Your response must consist of one number: how many lines in this material contain the word "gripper".

-*-*-

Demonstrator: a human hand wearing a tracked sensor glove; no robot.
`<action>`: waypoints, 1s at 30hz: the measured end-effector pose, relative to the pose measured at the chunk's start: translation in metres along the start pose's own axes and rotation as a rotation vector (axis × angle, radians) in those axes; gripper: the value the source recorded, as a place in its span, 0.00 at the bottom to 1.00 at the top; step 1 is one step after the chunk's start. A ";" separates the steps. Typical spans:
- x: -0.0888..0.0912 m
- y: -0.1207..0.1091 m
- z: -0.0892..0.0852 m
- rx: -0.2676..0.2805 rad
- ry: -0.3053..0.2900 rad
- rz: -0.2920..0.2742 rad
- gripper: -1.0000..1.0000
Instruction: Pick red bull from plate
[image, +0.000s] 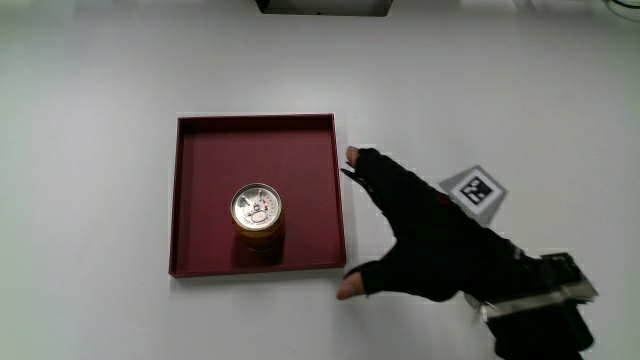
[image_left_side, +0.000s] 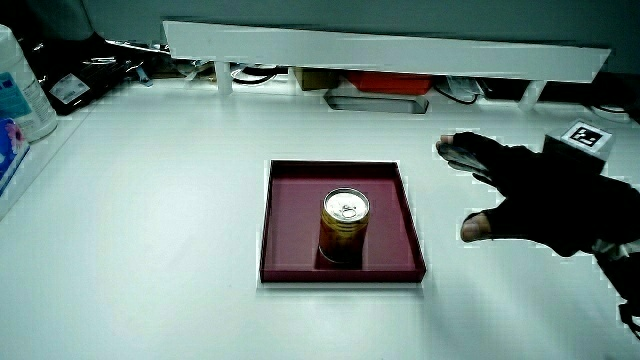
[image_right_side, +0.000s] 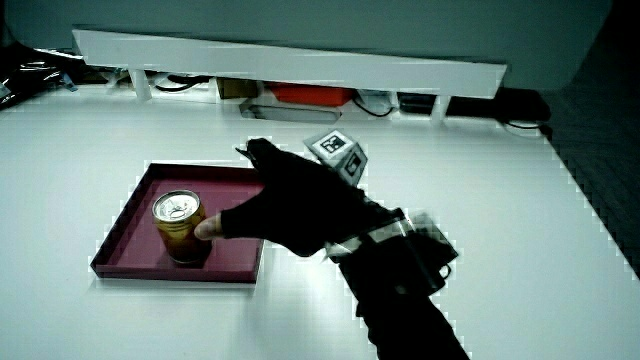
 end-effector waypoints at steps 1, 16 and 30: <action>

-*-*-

### ANSWER SPACE
2